#### PROVIDED MATERIAL
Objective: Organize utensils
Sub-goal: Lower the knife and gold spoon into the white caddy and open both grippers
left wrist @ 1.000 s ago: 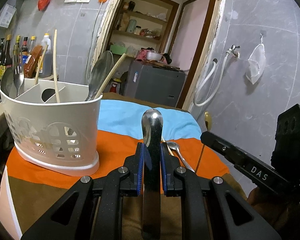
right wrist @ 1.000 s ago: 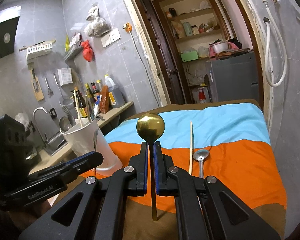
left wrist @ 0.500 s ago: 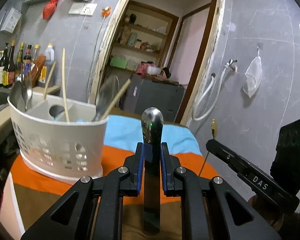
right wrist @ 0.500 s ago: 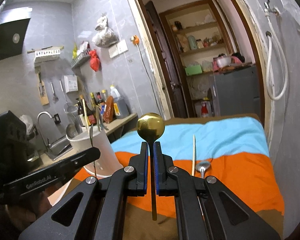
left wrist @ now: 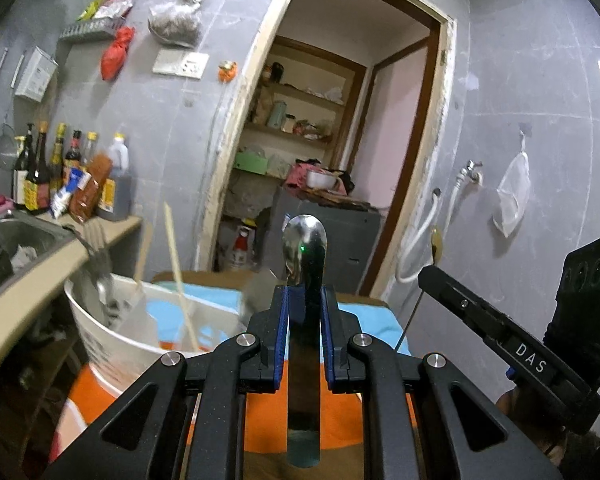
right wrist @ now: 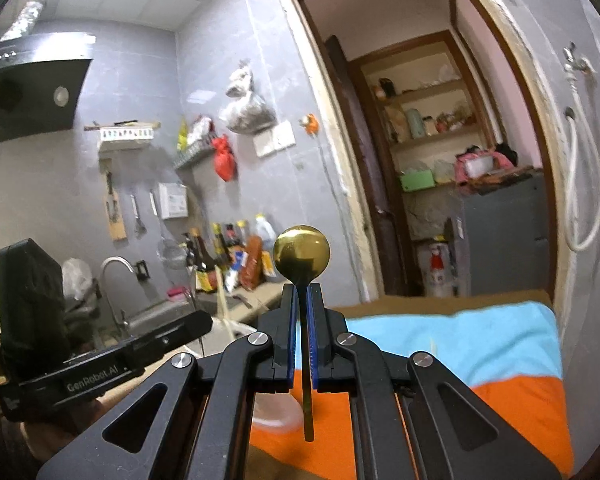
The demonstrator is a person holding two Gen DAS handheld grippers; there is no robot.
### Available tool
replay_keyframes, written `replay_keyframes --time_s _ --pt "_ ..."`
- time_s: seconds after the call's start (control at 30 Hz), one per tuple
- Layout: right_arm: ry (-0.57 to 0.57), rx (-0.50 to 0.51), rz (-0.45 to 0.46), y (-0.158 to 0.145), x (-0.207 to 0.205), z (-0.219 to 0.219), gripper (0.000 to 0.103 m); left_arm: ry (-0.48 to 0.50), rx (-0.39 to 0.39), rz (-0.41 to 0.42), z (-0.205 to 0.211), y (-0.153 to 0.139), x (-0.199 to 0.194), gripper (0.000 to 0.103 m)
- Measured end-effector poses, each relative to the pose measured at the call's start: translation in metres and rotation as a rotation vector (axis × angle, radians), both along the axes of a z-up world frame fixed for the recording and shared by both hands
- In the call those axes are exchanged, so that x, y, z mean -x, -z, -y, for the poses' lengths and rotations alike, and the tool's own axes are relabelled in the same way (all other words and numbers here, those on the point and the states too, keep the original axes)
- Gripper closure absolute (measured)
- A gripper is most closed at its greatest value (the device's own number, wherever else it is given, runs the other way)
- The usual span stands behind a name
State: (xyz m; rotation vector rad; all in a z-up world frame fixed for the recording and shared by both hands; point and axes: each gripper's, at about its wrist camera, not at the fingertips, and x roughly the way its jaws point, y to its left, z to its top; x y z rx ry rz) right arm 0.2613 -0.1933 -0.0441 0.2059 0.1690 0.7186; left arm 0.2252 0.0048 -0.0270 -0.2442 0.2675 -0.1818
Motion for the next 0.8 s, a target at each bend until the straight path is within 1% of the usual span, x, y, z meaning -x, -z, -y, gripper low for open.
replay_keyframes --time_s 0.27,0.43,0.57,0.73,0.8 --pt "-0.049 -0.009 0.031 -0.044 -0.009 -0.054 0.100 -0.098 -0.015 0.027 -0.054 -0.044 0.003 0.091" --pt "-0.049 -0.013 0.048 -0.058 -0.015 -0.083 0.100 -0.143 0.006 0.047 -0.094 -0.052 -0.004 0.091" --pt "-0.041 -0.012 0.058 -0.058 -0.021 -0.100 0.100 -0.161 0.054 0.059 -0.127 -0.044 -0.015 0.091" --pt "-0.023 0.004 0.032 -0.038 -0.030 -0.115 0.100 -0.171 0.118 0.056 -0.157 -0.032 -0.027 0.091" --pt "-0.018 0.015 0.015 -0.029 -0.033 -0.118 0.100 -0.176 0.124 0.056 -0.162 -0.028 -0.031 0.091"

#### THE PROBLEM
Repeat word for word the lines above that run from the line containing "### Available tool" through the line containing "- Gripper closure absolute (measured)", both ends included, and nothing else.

#### ANSWER AREA
### Available tool
replay_keyframes, written `replay_keyframes --time_s _ --pt "_ ..."`
- time_s: seconds after the call's start (control at 30 Hz), one per tuple
- Layout: right_arm: ry (-0.57 to 0.57), rx (-0.50 to 0.51), rz (-0.45 to 0.46), y (-0.158 to 0.145), x (-0.207 to 0.205), z (-0.219 to 0.219), gripper (0.000 to 0.103 m); left_arm: ry (-0.48 to 0.50), rx (-0.39 to 0.39), rz (-0.41 to 0.42), z (-0.205 to 0.211), y (-0.153 to 0.139), x (-0.199 to 0.194), gripper (0.000 to 0.103 m)
- Measured end-effector poses, each relative to the pose measured at the call's start: translation in metres and rotation as a rotation vector (axis × angle, radians), both along the axes of a z-up world frame fixed for the recording and shared by both hands
- In the call those axes are exchanged, so that x, y, z mean -x, -z, -y, for the poses' lengths and rotations alike, and the tool's own axes are relabelled in the same way (all other words and numbers here, those on the point and the states too, keep the original axes)
- Gripper closure absolute (measured)

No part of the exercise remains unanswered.